EXERCISE GOAL: In the data that follows, every line containing the word "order" should be returned.

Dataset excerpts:
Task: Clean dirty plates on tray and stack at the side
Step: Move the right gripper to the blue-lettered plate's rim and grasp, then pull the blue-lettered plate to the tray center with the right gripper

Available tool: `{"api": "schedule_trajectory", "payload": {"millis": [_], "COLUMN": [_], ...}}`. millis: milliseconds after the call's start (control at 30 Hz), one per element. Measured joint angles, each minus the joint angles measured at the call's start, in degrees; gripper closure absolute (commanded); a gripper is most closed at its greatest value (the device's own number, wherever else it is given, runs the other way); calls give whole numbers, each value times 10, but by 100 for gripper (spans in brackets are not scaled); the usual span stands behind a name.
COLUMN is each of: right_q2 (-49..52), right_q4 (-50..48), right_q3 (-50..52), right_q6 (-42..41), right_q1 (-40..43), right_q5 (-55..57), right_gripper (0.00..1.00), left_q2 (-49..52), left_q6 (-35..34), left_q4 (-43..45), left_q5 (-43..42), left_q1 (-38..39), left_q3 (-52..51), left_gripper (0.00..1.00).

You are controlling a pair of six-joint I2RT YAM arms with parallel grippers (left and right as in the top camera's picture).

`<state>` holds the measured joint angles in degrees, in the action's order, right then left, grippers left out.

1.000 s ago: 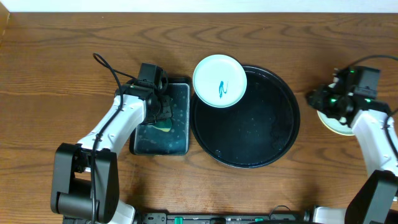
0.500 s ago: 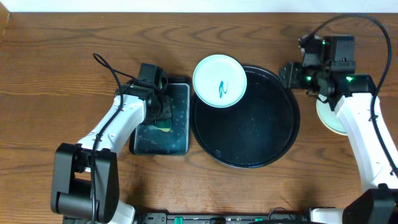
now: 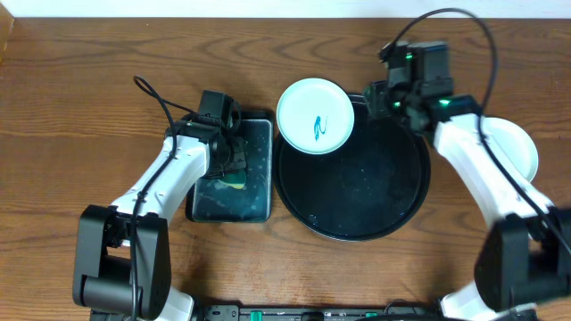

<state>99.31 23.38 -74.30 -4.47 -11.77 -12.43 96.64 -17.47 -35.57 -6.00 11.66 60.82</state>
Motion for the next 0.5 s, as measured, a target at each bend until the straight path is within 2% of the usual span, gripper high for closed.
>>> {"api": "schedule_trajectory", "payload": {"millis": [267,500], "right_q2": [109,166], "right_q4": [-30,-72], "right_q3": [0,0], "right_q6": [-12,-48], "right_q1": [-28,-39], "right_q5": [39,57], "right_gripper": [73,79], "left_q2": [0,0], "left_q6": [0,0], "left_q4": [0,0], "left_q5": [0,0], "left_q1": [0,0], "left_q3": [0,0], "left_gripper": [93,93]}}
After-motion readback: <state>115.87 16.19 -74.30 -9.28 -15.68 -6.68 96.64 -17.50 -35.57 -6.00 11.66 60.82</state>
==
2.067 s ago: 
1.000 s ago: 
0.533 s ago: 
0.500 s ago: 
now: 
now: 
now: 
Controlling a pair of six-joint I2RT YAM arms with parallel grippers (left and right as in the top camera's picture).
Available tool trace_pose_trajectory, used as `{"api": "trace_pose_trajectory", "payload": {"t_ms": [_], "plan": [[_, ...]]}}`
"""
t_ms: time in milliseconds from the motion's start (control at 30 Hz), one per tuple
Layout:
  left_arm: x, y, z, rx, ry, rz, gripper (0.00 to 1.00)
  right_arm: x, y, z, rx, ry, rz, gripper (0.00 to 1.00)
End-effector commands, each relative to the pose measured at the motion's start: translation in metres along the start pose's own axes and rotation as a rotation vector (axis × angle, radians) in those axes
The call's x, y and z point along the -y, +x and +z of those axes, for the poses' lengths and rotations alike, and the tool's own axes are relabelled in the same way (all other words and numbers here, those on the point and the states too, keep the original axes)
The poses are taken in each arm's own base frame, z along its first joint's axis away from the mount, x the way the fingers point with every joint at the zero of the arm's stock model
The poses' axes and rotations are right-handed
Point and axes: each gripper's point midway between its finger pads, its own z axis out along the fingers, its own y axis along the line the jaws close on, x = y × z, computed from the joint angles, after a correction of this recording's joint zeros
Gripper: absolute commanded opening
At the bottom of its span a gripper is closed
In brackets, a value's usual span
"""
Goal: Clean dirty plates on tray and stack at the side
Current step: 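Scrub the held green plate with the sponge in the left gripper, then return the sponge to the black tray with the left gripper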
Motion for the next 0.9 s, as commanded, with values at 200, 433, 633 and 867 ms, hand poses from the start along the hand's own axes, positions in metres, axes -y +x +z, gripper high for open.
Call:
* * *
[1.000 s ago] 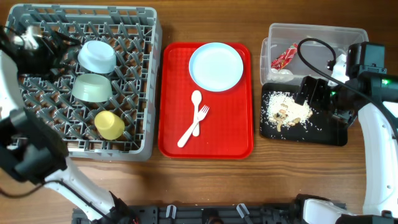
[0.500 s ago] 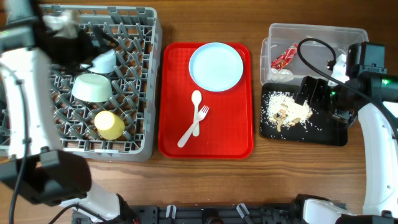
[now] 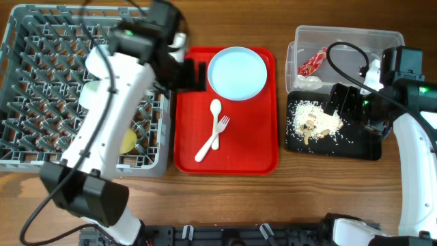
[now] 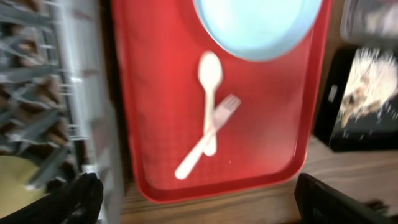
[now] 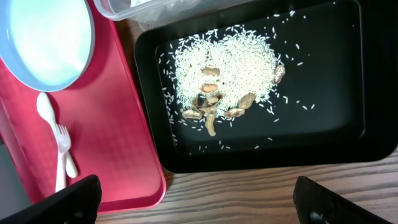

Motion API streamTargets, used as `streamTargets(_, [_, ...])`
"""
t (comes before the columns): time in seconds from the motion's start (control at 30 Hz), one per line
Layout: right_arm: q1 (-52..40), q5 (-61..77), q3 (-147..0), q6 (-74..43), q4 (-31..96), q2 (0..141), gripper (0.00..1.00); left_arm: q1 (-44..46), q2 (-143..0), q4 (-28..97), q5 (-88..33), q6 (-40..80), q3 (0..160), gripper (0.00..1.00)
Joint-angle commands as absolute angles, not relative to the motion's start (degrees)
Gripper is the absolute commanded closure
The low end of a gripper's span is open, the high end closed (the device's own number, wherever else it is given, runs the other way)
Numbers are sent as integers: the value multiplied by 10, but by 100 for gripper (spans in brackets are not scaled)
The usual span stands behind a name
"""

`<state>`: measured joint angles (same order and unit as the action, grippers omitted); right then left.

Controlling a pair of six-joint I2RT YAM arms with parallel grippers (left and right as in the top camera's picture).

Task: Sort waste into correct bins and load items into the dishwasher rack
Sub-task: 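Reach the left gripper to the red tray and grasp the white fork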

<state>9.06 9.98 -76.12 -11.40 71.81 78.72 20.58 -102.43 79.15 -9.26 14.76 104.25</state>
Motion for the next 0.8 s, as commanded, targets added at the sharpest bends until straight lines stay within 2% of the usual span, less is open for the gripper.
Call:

RESPONSE FOR THIS EXERCISE:
`<state>` holds the measured joint angles in degrees, in the action's order, right then left, grippers left out.
`<state>`: measured joint angles (same order and unit as the action, grippers omitted); right then left.

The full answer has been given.